Here is a first version of this one. I don't really like how the sky came out. I'm doing this on layers to add depth.


----------



## TerryCurley (Jan 4, 2015)

I like the sky a lot actually. The islands floating in the air kind of remind me of broccoli, but that's just me.


----------



## Eddieblz (Jun 15, 2013)

Dang Terry! Now I won't be able to work on this one any more because I'll be laughing to hard.


----------



## leighann (May 10, 2015)

Terry, I literally had to go back and take a second look at the art after your post, just to see if I saw broccoli too.  I'm thinking turnip greens instead. 

I like the sky, but it seems such a contrast to the rest of the artwork, but that may have been the plan.


----------



## TerryCurley (Jan 4, 2015)

I find The color contrast of the sky appealing. I do see what you mean though there is a style/texture kind of contrast...but it works for me. I really like it.


----------



## Eddieblz (Jun 15, 2013)

Here's the floating Broccoli and turnip green landscape finished. Had to do the sky this way. Anything else would have been just to common.


----------



## TerryCurley (Jan 4, 2015)

OH YEAH...Now the sky looks great.
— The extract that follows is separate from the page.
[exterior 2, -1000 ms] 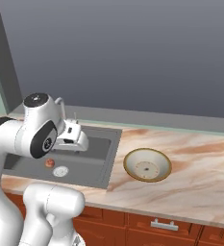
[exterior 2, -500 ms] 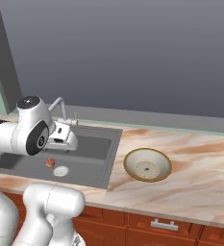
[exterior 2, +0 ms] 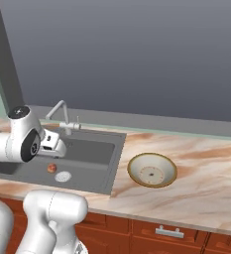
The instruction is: Pick the garlics from the cabinet and place them in one bowl. Pick the peach from the sink and place it in the other bowl.
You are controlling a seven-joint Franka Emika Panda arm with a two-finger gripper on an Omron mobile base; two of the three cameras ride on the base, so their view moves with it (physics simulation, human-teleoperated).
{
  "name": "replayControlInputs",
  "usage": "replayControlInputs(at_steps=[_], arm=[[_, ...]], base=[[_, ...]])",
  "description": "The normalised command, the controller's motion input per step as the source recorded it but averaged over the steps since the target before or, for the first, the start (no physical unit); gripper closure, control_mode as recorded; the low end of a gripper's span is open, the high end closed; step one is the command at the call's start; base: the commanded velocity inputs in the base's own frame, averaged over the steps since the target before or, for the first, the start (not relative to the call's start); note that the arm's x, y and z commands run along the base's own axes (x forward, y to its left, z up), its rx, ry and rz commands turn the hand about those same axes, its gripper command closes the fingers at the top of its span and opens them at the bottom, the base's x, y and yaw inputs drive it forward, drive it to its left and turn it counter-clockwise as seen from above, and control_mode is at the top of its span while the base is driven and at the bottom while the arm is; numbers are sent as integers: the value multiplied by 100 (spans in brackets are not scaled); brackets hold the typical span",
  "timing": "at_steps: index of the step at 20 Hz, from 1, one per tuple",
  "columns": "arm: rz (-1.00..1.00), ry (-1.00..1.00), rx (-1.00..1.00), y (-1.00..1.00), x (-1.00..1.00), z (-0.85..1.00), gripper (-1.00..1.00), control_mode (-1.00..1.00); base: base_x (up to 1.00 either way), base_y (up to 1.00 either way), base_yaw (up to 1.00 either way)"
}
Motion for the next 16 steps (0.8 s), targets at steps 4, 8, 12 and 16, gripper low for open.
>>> replayControlInputs(at_steps=[4,8,12,16], arm=[[0,0,6,31,35,-41,-100,-100],[1,0,3,23,29,-41,-100,-100],[1,0,0,33,9,-45,-100,-100],[3,0,1,28,1,-32,-100,-100]], base=[[0,0,0],[0,0,0],[0,0,0],[0,0,0]])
I changed my mind the islands are now green mushrooms and not broccoli.

All kidding aside the picture is great.


----------



## leighann (May 10, 2015)

I really studied it this time, and I love it  

The floating islands make me think of the movie Avatar...great concept.


----------



## chanda95 (Apr 6, 2011)

I agree - this is a great concept and I like it a lot!


----------